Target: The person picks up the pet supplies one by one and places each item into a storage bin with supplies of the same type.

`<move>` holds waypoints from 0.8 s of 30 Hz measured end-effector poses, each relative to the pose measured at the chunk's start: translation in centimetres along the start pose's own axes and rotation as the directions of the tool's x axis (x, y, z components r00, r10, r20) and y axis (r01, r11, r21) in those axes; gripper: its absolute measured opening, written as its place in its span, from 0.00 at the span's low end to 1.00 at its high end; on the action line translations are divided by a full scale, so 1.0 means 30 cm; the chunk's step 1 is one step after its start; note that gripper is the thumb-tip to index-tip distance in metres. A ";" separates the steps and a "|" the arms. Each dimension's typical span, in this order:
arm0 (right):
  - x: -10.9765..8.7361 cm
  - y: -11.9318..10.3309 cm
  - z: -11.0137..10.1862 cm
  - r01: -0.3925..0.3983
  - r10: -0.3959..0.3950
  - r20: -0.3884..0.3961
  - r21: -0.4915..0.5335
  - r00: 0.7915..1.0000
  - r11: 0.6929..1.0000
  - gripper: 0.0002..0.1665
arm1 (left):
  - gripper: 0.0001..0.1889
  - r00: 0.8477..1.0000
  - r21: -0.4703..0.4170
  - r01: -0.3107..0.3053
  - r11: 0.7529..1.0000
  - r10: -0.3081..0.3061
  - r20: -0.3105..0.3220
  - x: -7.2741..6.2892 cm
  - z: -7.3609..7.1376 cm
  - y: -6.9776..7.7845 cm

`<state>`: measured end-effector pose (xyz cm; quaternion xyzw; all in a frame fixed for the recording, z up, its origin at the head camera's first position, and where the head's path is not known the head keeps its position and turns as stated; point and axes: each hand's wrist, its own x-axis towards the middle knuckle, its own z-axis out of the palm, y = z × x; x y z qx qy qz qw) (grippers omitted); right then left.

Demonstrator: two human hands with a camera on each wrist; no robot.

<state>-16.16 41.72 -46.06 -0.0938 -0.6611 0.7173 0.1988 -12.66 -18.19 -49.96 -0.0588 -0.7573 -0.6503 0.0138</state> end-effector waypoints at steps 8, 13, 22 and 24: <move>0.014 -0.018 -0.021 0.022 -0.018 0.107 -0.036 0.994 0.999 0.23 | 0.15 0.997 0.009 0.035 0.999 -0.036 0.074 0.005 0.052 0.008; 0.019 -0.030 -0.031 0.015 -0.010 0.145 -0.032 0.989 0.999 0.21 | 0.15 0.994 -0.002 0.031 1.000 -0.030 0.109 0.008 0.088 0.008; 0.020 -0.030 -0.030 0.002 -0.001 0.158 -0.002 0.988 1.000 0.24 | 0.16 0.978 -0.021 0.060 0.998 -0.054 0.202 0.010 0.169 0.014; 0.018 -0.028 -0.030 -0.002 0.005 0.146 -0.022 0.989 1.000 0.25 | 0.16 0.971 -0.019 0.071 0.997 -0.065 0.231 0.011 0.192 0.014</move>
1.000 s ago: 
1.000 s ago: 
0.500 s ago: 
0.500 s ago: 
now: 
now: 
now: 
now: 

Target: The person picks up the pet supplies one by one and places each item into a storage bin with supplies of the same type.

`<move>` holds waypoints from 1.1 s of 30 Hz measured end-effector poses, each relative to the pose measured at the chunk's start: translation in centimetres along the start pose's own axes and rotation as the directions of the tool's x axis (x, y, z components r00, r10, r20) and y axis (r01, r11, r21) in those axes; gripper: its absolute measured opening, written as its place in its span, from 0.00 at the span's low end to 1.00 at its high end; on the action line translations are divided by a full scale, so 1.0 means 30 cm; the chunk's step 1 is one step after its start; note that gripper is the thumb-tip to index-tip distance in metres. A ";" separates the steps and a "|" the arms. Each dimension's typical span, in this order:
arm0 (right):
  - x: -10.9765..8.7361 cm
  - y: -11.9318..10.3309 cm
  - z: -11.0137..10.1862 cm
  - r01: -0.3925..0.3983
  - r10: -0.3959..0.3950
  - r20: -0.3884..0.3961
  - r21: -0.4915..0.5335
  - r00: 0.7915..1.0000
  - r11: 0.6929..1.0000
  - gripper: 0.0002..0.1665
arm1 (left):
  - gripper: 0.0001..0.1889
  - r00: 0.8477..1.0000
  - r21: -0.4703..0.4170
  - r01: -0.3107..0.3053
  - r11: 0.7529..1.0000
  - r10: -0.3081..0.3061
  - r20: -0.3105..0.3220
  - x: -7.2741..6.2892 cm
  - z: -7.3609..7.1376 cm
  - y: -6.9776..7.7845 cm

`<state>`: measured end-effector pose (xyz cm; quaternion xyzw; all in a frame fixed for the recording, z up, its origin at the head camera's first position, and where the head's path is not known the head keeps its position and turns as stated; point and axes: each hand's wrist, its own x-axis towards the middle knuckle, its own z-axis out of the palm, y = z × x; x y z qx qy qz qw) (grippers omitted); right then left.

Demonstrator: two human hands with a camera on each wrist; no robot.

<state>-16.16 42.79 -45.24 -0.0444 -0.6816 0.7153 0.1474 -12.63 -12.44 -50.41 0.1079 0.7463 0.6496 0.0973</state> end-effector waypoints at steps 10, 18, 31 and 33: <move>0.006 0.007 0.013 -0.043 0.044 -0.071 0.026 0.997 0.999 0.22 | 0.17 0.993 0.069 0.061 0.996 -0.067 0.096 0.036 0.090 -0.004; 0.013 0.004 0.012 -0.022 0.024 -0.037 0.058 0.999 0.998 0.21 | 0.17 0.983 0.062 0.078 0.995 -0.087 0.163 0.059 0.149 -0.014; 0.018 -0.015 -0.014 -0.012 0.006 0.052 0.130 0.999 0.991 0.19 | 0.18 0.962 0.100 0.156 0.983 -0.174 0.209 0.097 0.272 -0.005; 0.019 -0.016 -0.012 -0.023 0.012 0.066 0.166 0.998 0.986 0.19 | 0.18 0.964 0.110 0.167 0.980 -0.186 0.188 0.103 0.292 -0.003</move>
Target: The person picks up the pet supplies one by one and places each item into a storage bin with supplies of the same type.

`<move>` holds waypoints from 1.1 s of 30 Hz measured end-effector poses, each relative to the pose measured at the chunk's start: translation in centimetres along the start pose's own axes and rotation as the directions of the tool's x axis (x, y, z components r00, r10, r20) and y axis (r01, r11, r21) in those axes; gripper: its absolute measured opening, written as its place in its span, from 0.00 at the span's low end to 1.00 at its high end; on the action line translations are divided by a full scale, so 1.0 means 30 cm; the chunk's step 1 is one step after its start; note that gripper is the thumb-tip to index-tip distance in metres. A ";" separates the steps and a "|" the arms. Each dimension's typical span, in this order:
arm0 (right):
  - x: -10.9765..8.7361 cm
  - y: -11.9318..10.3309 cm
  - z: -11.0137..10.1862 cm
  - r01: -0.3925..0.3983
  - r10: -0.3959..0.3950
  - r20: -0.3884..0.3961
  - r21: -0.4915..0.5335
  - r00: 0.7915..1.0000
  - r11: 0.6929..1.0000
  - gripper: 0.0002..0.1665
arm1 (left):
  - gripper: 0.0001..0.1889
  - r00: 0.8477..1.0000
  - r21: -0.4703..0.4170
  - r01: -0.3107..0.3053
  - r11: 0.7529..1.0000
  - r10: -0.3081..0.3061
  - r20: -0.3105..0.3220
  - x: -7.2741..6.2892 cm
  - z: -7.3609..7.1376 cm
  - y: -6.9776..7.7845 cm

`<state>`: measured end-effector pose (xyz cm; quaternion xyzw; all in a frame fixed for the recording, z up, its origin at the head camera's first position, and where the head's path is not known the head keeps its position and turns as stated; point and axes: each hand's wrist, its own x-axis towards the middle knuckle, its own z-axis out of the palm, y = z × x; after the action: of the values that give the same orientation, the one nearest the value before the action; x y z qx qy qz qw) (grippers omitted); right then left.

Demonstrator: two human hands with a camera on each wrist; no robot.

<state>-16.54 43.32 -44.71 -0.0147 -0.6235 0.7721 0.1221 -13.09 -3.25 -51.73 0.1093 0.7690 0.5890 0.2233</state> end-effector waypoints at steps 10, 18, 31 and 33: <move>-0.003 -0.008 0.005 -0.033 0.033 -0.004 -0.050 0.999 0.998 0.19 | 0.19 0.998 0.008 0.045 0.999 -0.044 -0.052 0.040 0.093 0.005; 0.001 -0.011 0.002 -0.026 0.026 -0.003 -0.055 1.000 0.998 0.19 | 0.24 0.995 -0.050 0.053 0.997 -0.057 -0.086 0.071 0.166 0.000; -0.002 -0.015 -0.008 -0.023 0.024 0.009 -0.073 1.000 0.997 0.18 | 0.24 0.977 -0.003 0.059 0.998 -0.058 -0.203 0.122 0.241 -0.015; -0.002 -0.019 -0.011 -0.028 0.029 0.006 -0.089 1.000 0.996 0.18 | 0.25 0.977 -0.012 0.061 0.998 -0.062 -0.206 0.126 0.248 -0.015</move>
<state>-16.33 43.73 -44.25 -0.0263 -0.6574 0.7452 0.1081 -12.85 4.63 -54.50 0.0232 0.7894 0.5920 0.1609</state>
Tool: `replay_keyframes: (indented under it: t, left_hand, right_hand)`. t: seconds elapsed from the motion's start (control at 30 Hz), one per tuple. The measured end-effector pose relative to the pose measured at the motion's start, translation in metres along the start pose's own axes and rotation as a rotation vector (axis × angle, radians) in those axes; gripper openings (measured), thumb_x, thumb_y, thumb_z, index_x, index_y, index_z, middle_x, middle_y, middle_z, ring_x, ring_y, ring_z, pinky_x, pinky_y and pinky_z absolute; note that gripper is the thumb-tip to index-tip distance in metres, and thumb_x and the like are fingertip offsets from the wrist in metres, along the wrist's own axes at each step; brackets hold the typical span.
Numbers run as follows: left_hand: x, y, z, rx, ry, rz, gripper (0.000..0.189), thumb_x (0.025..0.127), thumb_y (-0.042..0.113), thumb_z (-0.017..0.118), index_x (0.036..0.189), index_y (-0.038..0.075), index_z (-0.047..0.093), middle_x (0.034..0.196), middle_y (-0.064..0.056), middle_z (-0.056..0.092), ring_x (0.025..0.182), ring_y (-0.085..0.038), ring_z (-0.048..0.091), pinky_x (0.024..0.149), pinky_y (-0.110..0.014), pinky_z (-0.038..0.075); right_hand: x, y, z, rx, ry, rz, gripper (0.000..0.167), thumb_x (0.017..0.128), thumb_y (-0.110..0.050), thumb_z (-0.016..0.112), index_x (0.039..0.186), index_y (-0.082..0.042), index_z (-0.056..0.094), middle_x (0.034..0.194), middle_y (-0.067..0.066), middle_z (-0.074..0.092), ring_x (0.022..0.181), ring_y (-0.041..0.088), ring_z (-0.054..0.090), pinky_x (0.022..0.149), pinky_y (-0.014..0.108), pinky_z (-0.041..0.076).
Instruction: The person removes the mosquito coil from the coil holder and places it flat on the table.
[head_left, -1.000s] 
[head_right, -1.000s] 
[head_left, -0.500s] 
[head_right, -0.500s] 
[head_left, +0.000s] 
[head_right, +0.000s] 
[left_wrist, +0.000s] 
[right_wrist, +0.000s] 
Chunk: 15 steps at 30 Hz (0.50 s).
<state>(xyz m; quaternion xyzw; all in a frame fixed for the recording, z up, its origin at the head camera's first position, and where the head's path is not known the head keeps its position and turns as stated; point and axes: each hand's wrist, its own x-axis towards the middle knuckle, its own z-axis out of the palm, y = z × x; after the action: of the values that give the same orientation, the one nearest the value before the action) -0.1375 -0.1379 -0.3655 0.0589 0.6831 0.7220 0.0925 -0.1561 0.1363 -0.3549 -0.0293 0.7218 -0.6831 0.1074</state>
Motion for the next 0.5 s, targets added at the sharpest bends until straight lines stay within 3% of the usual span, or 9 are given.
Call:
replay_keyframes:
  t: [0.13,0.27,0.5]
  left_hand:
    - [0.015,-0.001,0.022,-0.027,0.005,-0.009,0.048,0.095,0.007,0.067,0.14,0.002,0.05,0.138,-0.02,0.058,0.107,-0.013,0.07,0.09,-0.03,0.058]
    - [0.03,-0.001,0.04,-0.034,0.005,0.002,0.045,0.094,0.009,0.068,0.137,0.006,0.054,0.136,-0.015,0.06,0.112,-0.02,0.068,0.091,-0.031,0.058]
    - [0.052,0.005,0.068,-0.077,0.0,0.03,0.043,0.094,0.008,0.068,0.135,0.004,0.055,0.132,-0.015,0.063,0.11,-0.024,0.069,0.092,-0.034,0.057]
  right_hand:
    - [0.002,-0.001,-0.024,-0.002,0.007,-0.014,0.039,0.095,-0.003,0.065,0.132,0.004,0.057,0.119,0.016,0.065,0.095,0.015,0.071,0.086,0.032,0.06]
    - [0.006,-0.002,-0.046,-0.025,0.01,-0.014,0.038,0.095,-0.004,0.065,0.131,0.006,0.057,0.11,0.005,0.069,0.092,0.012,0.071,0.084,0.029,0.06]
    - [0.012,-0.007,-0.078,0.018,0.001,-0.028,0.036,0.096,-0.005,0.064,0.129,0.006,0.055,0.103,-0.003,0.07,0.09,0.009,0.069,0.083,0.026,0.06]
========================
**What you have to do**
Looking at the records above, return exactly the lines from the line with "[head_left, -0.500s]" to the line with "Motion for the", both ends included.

**Output for this task**
[head_left, -0.500s] 
[head_right, -0.500s] 
[head_left, +0.000s] 
[head_right, +0.000s] 
[left_wrist, +0.000s] 
[right_wrist, +0.000s] 
Chunk: 15 steps at 30 Hz (0.50 s).
<state>(xyz m; quaternion xyzw; all in a frame fixed for the recording, z up, its origin at the head camera's first position, and where the head's path is not known the head keeps its position and turns as stated; point and axes: each hand's wrist, its own x-axis towards the middle knuckle, its own z-axis out of the palm, y = z × x; after the action: of the values that give the same orientation, the one nearest the value before the action) -0.1375 -0.1379 -0.3655 0.0589 0.6831 0.7220 0.0925 -0.1561 0.1363 -0.3549 -0.0293 0.7218 -0.6831 0.1074</state>
Motion for the next 0.5 s, targets added at the sharpest bends until straight lines stay within 3% of the usual span, or 9 are given.

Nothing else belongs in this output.